EXERCISE DIRECTIONS
Tally the lines of the data below that contain the string "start". Give the tally and nothing else.

INFORMATION PROVIDED
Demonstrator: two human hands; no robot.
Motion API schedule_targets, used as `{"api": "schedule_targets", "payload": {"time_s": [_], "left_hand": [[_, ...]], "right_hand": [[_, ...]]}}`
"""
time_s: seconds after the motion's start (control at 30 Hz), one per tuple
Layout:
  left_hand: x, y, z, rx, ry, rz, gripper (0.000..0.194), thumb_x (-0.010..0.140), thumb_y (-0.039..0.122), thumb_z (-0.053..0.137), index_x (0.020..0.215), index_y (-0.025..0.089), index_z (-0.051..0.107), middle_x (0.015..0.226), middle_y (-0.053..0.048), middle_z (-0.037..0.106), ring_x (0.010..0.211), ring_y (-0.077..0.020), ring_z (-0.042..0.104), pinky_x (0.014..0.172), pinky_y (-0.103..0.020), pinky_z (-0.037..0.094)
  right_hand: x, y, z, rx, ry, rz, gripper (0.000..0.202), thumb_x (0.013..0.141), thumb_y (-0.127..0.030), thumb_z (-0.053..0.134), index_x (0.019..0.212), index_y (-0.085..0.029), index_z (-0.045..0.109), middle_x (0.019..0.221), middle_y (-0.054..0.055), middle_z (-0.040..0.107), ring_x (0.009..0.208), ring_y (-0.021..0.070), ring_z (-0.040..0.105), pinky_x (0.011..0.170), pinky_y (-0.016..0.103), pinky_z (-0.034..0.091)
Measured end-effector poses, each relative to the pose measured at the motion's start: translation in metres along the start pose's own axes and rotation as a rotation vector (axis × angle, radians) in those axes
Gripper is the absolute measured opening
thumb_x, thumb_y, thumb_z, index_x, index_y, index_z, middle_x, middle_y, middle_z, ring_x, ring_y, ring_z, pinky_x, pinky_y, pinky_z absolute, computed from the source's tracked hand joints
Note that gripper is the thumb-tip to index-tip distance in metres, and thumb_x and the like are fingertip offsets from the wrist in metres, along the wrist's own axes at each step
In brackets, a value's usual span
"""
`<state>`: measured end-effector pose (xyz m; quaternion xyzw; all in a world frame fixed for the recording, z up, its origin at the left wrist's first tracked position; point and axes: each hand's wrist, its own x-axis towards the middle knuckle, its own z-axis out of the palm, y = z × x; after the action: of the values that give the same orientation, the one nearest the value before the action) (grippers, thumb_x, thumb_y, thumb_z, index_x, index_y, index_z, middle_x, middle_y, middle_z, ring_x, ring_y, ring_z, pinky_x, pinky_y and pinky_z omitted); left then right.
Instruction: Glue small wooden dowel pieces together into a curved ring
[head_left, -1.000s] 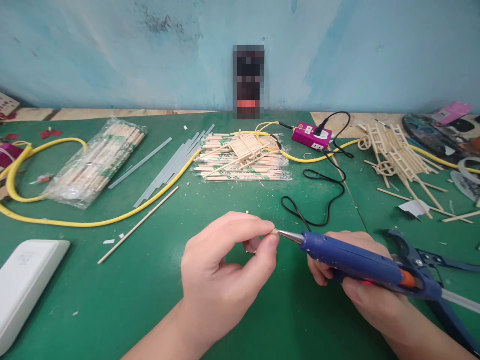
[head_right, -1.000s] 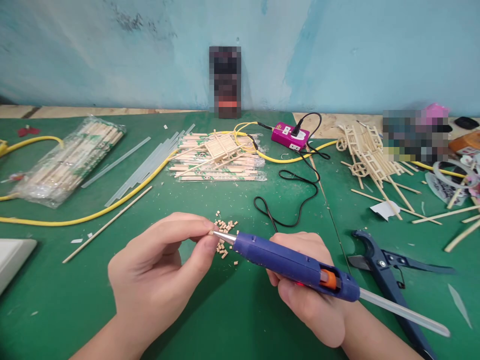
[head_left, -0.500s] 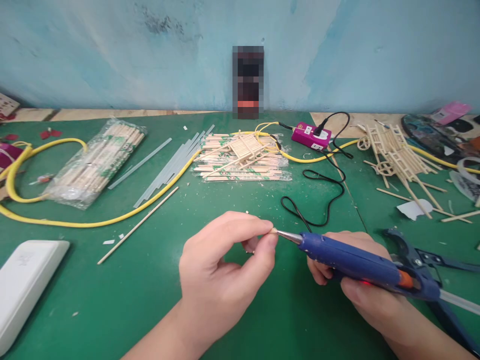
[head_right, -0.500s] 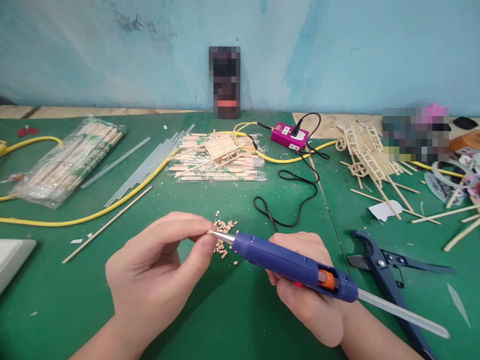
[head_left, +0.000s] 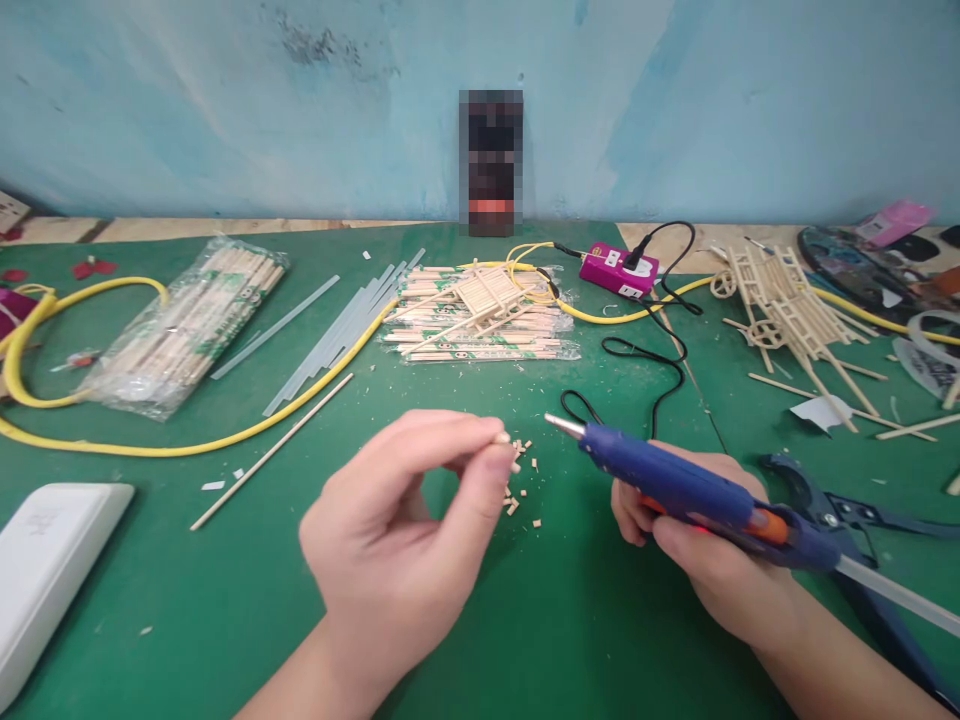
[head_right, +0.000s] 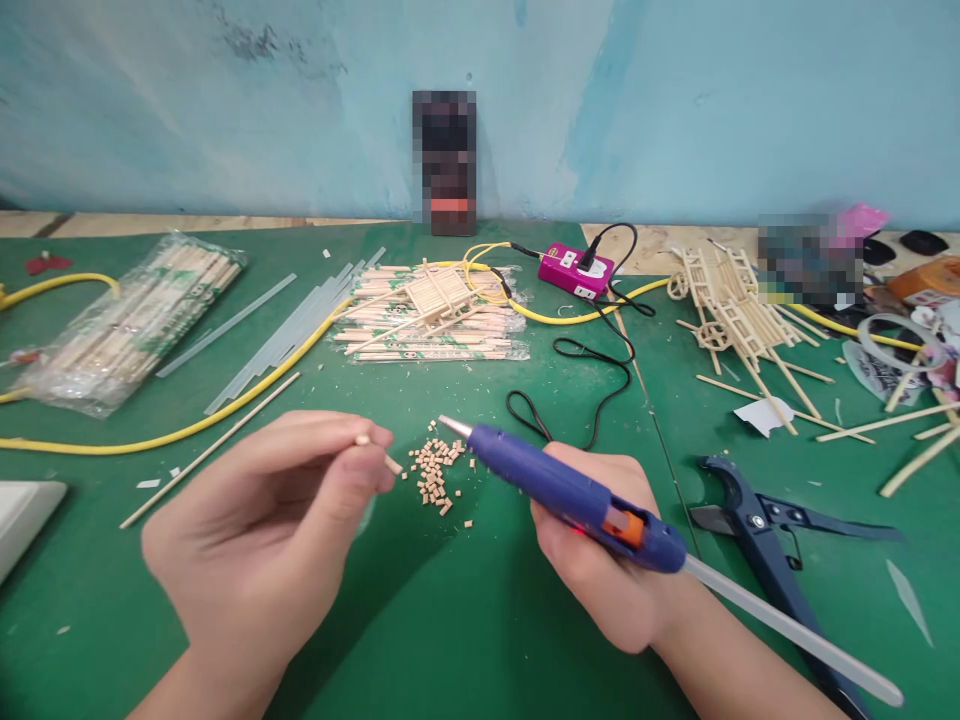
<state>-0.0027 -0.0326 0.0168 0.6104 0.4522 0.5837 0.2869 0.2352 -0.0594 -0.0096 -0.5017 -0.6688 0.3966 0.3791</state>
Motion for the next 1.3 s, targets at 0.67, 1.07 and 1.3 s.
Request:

ANSWER TO THIS PROBLEM
2